With the advent of any new technology, humanity’s first attempt is typically achieved through brute force. As the technology evolves, we attempt to optimize and come up with a more elegant solution to the brute breakthrough. With the latest advancements in Artificial Intelligence (AI) — in particular the development of Large Language Models (LLMs) — we’ve made significant strides in recent years demonstrating impressive capabilities. But these strides are still very much in the brute force stage of this technology evolution. We’ve seen the Cambrian explosion of transformer-like models, bringing forth large models that range all the way up to trillions of parameters. This is quite analogous to the transition of the combustion engine to the more efficient electric successor. This transition was observed in sedans and in my favorite hobby toy: racing cars. This started in the 1960s with the likes of the Pontiac GTO, the Shelby Cobra 427 or the Dodge Charger R/T showcasing Detroit muscle with a large block engine, gas guzzling,0-to-60 MPH in 10 seconds street Hemi engines with gas mileage ranging from 7–14 miles per gallon (MPG). Today, with the latest electric cars, like Rimac’s Nevera, you can achieve 0-to-60 MPH in 1.74 seconds while achieving 54MPGe. The early brute force was a necessary step to catalyze the efficiency that followed.

It’s become evident to me that history needs to repeat itself with Large Language Models; We are on the cusp of shifting from brute attempts, towards more elegant solutions in addressing AI models; in particular moving away from larger more complex language models (our modern equivalent of the GTO, Cobra and Hemi engine) towards smaller, much more efficient models. To be frank, driving such efficiency has been a key focus of mine for the past several years. Working with an incredible team of colleagues, I’ve been fortunate to work at the intersection of Ai and compute in recent roles, designing accelerated machines and codesigning Meta’s Ai infrastructure. When Babak Pahlavan and I set out to build our current venture — NinjaTech AI — we inscribed a key fundamental of our technical DNA into the company’s culture — the efficient execution and operation of our intelligence platform from Day 1. NinjaTech is building an AI Executive Assistant to make professionals more productive, by taking on the administrative tasks like scheduling, expenses and travel booking, which consume considerable time.

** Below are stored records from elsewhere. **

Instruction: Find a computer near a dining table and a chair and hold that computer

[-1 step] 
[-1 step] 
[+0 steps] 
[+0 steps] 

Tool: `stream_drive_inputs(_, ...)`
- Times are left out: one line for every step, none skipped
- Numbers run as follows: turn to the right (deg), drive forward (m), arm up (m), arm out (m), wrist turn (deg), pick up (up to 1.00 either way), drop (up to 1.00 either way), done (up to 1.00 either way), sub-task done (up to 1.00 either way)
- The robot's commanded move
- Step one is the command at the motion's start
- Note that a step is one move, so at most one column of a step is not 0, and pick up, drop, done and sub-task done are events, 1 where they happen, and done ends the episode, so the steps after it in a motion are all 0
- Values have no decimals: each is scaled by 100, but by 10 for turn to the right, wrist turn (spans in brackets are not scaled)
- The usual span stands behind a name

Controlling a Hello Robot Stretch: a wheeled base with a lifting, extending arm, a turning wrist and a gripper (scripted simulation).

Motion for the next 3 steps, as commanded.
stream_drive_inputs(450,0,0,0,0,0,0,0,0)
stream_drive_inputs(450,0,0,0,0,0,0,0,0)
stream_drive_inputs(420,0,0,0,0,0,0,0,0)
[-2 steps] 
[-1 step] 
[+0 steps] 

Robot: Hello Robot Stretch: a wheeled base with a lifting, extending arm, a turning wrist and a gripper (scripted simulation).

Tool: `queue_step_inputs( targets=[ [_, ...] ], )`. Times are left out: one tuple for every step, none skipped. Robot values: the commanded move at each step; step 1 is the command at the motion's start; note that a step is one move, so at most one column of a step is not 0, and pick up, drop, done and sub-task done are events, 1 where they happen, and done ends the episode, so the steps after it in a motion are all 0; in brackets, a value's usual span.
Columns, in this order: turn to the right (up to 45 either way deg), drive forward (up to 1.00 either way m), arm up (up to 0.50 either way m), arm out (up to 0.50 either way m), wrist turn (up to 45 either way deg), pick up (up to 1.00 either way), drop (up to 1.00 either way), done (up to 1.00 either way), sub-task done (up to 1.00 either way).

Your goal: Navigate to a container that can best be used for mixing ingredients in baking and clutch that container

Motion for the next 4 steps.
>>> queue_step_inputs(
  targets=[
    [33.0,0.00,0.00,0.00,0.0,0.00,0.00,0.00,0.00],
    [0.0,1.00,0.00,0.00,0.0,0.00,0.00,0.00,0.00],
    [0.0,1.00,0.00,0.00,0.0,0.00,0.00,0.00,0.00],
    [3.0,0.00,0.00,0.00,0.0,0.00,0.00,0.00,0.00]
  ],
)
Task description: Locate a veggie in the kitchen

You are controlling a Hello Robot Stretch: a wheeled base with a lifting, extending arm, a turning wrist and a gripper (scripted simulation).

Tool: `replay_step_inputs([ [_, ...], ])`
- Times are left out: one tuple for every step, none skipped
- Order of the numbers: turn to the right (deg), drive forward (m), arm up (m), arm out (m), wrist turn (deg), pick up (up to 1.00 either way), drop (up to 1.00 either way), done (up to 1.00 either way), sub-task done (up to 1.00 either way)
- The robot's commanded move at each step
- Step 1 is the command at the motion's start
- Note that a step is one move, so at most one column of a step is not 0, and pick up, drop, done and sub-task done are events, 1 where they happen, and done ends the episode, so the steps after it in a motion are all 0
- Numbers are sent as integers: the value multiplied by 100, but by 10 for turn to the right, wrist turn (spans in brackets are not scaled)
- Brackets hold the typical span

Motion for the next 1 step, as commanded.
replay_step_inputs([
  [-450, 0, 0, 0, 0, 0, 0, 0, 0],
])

While studying autoregressive and generative models with language models exceeding 100s of billions of parameters, it became clear to me that there needs to be a more efficient and simpler way to achieve these administrative tasks. It’s one thing if you’re trying to answer “what’s the meaning of life” questions, or asking your model to write the python code for an automated music producer. For many administrative tasks, simpler less complex models suffice. We have put this to the test by leveraging an assortment of model sizes for various administrative tasks, some so small and efficient that they can be run on CPU! This not only prevents us from breaking the bank with high-cost large-scale training jobs, but it also saves us inference time by not requiring expensive GPU instances with large memory footprints to serve our models. Much like the combustion-to-electric examples above, we’re becoming more efficient, but very quickly!

We’re excited to see a shift towards more efficient operation by the industry and the research community. One such example includes Meta’s Llama release which showcased their 13B parameter model outperforming GPT-3 (175B) on most benchmarks by training on more data on an order-of-magnitude smaller model. Consequently, Meta research outdid themselves again with LIMA (Less Is More For Alignment,) which banked on leveraging 1000 “diverse” prompts as a clever pre-training method to achieve high quality results. This is truly remarkable and imperative to curb our compute demand for Ai, which continues to soar exponentially and can have detrimental effects on our planet due to Ai’s carbon footprint. To put things in perspective, an MIT study demonstrated that small transformer models with only 65M parameters can consume up to 27KWh and 26 lbs of CO2e to train. This number can grow dramatically when looking at large models such as GPT3, creating up to ~502 tonnes in carbon equivalent emissions in 2022 alone. Furthermore, while inference is less compute intensive than training once a model is published, its emissions start to skyrocket 10–100x over its lifetime compared to training when being leveraging inference for serving.

We’re only at the tip of the iceberg with the vast possibilities of Ai; However, to do more within a more narrow footprint and given cluster size and budget it’s imperative to consider efficiency of our operations. We need to curb the gas guzzling Hemi and employ more efficient smaller models — this will improve operations, lower costs and meaningfully reduce AI’s carbon footprint.